In reality, two 250-bed facilities can have totally different requirements, totally different budgets, and above all, totally different buttons that need to be pushed to get approval for the PACS funds. This can be said even of facilities owned and operated by the same organization (Tenet Healthcare, HCA, Kaiser Permanente, etc).

System design is impacted not only by the needs of the facility, but by several other criteria as well. These include the age of modalities that will be connected to the PACS and their level of DICOM conformance, such as the availability of both DICOM modality worklist (MW) and modality performed procedure step (MPPS).

Other design considerations include the existing network infrastructure and the ability to create a separate virtual private network (VPN) for PACS, as well as clinical systems interfaces and requirements for hospital and radiology information systems (HIS and RIS), voice recognition (VR) systems, and others.

A facility must decide what existing clinical systems need to be interfaced (or integrated) and how these interfaces will be achieved. While going with a brokerless RIS/PACS interface might initially seem beneficial because it eliminates a piece of hardware (the broker), the costs can significantly outweigh the benefits if a RIS upgrade is required (unless such an upgrade were already planned). In addition, the costs associated with making changes with future upgrades of the RIS must also be weighed and factored in.

Some skeptics might say "How hard can selecting a PACS be?" They're right -- the PACS selection process is easy. Ninety percent of the facilities ready to employ PACS know what they want in a PACS as well as their preferred vendor, well before the first document about PACS hits the streets.

Unfortunately, 90% of these facilities will also deny they have either preselected a vendor or have a personal favorite. Even when the vendor has been preselected and a basic system design laid out, choosing the right system is a huge undertaking. It requires a thorough knowledge of both radiology and hospital operations from a pre- and post-PACS standpoint, as well as familiarity with the capabilities of PACS networks and overall facilities requirements.

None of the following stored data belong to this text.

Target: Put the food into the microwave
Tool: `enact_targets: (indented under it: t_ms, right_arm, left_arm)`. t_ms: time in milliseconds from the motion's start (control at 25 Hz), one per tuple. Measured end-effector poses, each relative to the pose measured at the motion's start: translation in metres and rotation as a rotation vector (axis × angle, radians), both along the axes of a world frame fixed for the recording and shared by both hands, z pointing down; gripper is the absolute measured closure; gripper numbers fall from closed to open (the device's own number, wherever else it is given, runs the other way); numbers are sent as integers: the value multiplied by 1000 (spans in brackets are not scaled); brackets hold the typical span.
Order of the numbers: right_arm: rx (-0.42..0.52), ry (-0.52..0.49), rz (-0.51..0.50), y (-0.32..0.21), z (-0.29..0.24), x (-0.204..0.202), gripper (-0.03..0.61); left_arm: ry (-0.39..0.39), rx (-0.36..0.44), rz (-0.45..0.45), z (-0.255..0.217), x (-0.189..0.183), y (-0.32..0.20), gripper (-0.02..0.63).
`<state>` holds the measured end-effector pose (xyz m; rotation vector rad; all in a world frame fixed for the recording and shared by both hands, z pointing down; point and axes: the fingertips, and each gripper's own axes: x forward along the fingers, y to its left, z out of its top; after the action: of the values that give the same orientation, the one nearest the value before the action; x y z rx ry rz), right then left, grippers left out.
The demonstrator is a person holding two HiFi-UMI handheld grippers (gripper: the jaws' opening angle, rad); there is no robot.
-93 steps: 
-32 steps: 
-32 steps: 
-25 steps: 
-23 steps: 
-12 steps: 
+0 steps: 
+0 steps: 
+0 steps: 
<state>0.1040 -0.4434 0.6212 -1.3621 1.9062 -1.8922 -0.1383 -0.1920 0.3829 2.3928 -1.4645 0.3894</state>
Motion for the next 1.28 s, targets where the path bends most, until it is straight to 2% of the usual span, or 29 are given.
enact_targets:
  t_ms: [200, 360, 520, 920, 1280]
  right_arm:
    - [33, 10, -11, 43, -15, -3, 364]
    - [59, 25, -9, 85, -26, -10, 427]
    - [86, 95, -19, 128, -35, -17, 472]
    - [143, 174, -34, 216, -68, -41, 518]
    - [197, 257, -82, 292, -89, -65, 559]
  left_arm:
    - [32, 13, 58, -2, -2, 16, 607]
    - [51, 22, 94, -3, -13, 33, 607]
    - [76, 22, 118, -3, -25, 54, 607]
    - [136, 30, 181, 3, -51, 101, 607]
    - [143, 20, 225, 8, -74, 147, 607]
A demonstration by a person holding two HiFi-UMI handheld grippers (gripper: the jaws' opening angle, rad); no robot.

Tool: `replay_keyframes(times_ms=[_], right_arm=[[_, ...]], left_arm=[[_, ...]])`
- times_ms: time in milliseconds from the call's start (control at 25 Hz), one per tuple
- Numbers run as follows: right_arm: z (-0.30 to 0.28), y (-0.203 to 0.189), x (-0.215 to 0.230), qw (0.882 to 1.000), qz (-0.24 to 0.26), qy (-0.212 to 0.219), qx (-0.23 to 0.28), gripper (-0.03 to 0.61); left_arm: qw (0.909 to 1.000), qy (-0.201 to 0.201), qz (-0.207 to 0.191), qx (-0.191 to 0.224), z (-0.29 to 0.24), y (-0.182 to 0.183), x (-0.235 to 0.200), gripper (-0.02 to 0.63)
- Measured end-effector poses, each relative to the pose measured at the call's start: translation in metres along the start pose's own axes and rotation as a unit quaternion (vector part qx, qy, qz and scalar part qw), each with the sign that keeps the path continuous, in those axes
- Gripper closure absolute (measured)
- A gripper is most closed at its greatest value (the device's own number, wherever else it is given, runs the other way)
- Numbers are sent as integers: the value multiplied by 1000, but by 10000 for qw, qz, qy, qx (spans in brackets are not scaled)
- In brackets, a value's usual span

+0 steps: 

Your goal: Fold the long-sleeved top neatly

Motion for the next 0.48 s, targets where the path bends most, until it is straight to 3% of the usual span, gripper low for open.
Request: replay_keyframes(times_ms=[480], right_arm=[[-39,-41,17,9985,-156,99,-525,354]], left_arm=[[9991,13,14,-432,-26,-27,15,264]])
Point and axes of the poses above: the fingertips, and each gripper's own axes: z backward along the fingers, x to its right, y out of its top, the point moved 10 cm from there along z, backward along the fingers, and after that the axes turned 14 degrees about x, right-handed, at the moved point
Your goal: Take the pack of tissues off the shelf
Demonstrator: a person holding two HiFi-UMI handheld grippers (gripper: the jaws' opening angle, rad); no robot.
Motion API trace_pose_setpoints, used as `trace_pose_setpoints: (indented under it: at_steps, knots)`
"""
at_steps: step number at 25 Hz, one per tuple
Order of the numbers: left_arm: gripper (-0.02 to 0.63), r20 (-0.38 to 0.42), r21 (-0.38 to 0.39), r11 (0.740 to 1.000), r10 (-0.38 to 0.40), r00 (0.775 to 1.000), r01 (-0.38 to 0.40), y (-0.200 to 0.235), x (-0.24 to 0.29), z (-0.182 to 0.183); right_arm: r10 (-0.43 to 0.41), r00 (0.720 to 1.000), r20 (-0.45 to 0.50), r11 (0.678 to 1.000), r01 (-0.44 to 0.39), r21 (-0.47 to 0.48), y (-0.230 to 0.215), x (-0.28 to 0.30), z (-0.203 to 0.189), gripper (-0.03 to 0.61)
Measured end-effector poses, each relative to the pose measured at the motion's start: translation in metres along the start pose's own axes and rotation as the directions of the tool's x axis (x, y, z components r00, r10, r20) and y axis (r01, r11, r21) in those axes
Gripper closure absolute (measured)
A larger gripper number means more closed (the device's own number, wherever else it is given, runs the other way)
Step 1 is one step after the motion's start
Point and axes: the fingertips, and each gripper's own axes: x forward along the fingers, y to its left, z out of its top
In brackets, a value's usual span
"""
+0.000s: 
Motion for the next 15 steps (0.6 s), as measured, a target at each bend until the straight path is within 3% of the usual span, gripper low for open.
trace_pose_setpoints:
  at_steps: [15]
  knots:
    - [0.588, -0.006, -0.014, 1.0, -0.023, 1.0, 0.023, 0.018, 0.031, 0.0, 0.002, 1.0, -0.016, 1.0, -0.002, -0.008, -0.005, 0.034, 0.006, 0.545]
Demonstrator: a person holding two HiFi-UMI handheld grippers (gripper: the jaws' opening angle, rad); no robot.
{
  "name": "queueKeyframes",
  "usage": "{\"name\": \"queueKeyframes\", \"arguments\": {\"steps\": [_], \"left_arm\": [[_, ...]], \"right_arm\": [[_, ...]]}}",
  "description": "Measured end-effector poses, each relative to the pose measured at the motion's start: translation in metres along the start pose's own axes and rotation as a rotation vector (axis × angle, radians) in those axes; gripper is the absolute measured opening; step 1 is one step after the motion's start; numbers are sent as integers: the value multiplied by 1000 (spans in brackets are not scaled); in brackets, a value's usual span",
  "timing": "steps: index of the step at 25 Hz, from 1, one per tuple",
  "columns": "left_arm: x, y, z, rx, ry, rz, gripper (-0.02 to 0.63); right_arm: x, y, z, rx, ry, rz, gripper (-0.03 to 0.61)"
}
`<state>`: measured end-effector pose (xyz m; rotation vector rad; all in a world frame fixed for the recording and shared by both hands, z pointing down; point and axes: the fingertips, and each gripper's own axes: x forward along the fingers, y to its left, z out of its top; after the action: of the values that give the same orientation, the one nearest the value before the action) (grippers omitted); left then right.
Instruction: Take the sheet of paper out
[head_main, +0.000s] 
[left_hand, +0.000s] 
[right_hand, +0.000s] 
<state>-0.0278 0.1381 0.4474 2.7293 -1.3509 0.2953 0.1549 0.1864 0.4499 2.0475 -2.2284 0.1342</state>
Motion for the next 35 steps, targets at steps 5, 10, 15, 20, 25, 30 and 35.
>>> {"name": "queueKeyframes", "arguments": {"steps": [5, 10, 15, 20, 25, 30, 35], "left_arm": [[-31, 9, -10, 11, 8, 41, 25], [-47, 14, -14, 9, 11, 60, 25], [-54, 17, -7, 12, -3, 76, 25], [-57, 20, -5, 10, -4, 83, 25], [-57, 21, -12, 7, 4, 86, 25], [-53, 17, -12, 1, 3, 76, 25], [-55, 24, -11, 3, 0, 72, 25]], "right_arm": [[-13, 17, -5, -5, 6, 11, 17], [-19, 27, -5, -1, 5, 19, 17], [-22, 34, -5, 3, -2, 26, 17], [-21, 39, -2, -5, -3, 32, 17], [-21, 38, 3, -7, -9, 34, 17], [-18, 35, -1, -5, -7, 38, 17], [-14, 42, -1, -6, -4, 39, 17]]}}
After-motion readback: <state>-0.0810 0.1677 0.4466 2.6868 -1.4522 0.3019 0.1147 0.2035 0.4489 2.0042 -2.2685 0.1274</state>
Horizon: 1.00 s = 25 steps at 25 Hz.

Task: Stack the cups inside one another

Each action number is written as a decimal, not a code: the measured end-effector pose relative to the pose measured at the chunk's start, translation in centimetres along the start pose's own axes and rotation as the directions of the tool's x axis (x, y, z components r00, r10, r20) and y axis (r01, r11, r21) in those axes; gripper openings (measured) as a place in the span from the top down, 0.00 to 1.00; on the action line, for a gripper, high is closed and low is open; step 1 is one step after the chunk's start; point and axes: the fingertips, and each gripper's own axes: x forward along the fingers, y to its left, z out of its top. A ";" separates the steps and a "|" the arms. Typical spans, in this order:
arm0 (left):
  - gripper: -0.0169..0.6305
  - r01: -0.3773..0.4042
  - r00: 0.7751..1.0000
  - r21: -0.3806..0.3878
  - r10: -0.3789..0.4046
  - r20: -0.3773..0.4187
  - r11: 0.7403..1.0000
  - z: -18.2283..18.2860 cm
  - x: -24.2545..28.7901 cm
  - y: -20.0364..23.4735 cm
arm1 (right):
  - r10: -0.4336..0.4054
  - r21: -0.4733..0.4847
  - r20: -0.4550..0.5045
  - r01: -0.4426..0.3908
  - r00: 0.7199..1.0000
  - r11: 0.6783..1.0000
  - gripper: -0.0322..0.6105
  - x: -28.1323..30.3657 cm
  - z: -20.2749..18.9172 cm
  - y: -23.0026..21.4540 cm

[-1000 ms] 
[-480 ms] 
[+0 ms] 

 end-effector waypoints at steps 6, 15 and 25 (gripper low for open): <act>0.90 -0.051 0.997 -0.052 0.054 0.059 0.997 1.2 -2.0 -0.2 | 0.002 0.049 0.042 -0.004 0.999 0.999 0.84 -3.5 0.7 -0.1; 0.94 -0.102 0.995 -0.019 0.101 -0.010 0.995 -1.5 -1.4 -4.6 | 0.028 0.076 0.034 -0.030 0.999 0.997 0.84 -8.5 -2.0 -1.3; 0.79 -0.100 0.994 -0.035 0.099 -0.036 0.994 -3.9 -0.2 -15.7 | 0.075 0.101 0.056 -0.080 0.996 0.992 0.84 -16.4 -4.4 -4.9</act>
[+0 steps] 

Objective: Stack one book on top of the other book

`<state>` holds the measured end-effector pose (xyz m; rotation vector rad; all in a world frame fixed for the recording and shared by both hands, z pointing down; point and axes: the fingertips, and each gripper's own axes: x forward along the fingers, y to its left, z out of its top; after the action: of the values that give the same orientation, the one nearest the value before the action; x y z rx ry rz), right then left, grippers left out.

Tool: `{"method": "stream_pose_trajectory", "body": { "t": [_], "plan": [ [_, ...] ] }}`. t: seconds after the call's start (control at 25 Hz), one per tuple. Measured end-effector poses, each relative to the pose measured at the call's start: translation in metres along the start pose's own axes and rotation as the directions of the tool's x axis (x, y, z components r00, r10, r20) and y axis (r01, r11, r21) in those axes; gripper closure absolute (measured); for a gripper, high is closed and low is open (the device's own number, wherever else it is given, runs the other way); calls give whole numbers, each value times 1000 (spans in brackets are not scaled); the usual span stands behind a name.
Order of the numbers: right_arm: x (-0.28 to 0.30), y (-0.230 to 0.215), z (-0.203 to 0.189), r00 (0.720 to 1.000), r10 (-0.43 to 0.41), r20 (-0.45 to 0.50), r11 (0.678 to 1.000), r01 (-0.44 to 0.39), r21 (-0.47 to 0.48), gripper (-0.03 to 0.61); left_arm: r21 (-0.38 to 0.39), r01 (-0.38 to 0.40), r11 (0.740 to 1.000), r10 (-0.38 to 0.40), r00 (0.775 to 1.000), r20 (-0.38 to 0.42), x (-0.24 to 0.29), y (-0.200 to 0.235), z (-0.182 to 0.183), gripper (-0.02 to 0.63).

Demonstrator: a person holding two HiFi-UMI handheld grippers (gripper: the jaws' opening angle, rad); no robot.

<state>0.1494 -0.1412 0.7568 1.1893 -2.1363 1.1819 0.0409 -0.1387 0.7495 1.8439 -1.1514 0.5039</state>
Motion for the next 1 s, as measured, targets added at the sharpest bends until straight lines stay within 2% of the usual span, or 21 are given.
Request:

PACS consultants and even the vendors can help here, but again, caution should be exercised to avoid cookie cutter or "PACS by the pound" approaches.

More is not necessarily better

Information overload is all too common with PACS, especially information that a consultant has deemed necessary for a PACS purchasing decision. Unfortunately, the more information you have, the less you typically really know about the system you're getting.

A 3,000-question RFP response on an Excel spreadsheet typically won’t give you any more necessary information than one that asks 50 correct questions responded to in a narrative form. What you do with the data you obtain is paramount.

Like it or not, a spreadsheet can’t possibly begin to tell you how a PACS will impact your facility, nor will it tell you how or if it will even meet the goals you set out for it. Asking thousands of questions only leads to information overload and the inability to make a decision.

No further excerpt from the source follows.